We have a program that allows the user to offload rows from a table
based upon volume name to a CD. This is done by doing a select on the
table and then creating a memento record for each row and persisting it
to the CD. Once the rows are written to the CD a delete is performed on
the table for the off-loaded rows.

select * from packets where volume = 'abc';

... process to write to CD ...

delete from packets where volume = 'abc';

We perform a vacuum full after each mass delete. This cycle can happen
many times during over a couple of weeks. We are in a test lab
environment and are generating a lot of data.

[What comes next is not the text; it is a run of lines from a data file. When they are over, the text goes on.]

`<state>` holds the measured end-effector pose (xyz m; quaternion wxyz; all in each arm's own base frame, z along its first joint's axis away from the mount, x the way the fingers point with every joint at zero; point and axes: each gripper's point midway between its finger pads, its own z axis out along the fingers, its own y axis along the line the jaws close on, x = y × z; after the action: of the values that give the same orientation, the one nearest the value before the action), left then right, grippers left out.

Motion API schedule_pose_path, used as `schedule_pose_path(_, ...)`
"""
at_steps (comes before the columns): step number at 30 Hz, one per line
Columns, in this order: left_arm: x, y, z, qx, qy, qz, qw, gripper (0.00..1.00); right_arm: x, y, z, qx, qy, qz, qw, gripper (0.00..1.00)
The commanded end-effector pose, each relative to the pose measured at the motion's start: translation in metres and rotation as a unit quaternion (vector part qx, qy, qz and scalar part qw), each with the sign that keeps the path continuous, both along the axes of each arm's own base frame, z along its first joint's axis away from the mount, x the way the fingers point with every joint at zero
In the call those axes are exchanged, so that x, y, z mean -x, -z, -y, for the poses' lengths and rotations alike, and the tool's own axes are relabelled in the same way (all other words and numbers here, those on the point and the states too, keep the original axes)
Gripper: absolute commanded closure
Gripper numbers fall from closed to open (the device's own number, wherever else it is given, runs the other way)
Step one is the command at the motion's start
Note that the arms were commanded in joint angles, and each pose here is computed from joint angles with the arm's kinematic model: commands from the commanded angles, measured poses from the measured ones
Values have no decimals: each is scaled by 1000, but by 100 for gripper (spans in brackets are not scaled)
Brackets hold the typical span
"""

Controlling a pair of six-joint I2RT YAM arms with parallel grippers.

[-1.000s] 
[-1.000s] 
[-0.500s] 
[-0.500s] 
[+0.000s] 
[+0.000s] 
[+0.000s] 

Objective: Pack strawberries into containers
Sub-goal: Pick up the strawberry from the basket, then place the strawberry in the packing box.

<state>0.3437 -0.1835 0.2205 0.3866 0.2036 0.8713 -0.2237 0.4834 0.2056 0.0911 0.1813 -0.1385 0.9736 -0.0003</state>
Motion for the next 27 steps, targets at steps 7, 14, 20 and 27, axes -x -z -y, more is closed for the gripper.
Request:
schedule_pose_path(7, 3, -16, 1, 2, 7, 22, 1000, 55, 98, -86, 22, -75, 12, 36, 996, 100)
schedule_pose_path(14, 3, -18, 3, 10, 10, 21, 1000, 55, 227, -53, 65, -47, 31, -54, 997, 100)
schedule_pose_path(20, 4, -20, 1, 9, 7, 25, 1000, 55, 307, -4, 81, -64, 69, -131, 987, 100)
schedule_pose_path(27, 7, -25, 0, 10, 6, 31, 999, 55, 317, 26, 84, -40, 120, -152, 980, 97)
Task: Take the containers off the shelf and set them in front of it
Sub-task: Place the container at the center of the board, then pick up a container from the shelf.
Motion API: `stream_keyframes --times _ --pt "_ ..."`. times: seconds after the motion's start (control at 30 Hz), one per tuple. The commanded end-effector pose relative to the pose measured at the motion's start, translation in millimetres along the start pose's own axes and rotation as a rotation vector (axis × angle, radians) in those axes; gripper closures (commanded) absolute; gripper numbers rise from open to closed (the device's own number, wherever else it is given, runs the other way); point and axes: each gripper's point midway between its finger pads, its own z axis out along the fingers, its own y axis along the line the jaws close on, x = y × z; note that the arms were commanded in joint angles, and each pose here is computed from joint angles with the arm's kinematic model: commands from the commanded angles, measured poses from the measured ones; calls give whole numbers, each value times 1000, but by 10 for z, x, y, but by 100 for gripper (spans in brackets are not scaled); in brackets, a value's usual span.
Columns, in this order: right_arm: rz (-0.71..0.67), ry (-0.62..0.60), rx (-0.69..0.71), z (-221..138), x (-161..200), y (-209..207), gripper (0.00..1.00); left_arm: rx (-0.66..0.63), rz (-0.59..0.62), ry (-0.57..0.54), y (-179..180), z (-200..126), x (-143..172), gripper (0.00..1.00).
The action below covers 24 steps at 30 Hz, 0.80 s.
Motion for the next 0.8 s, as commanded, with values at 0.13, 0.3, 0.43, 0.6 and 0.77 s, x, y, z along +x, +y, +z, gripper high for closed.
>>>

One of the problems we have is that the vacuum on the table can take up
to 10 hours. We also expect to see the physical disk space go down, but
this does not happen. If we accidently fill up the disk, then all bets
are off and we are unable to recover. A vacuum never seems to finish
(several days).

How can we physically recover "real" disk space for the rows that were
deleted from the table? I've heard about free space buffers, but am not
really sure how they work. Are there configuration items that can be
tweaked to help with vacuuming large tables?

Thanks!!!!

#2Wes
wespvp@syntegra.com
In reply to: Adam Siegel (#1)
Re: Recovering real disk space

On 3/30/05 12:09 PM, "Adam Siegel" <adam@sycamore.us> wrote:

How can we physically recover "real" disk space for the rows that were
deleted from the table?

vacuum full

Wes

#3Noname
ptjm@interlog.com
In reply to: Adam Siegel (#1)
Re: Recovering real disk space

In article <424AEB5D.2090204@sycamore.us>,
Adam Siegel <adam@sycamore.us> wrote:

[...]

% We perform a vacuum full after each mass delete. This cycle can happen
% many times during over a couple of weeks. We are in a test lab
% environment and are generating a lot of data.
%
% One of the problems we have is that the vacuum on the table can take up
% to 10 hours. We also expect to see the physical disk space go down, but
% this does not happen.

Try vacuum full verbose next time to see what it's doing.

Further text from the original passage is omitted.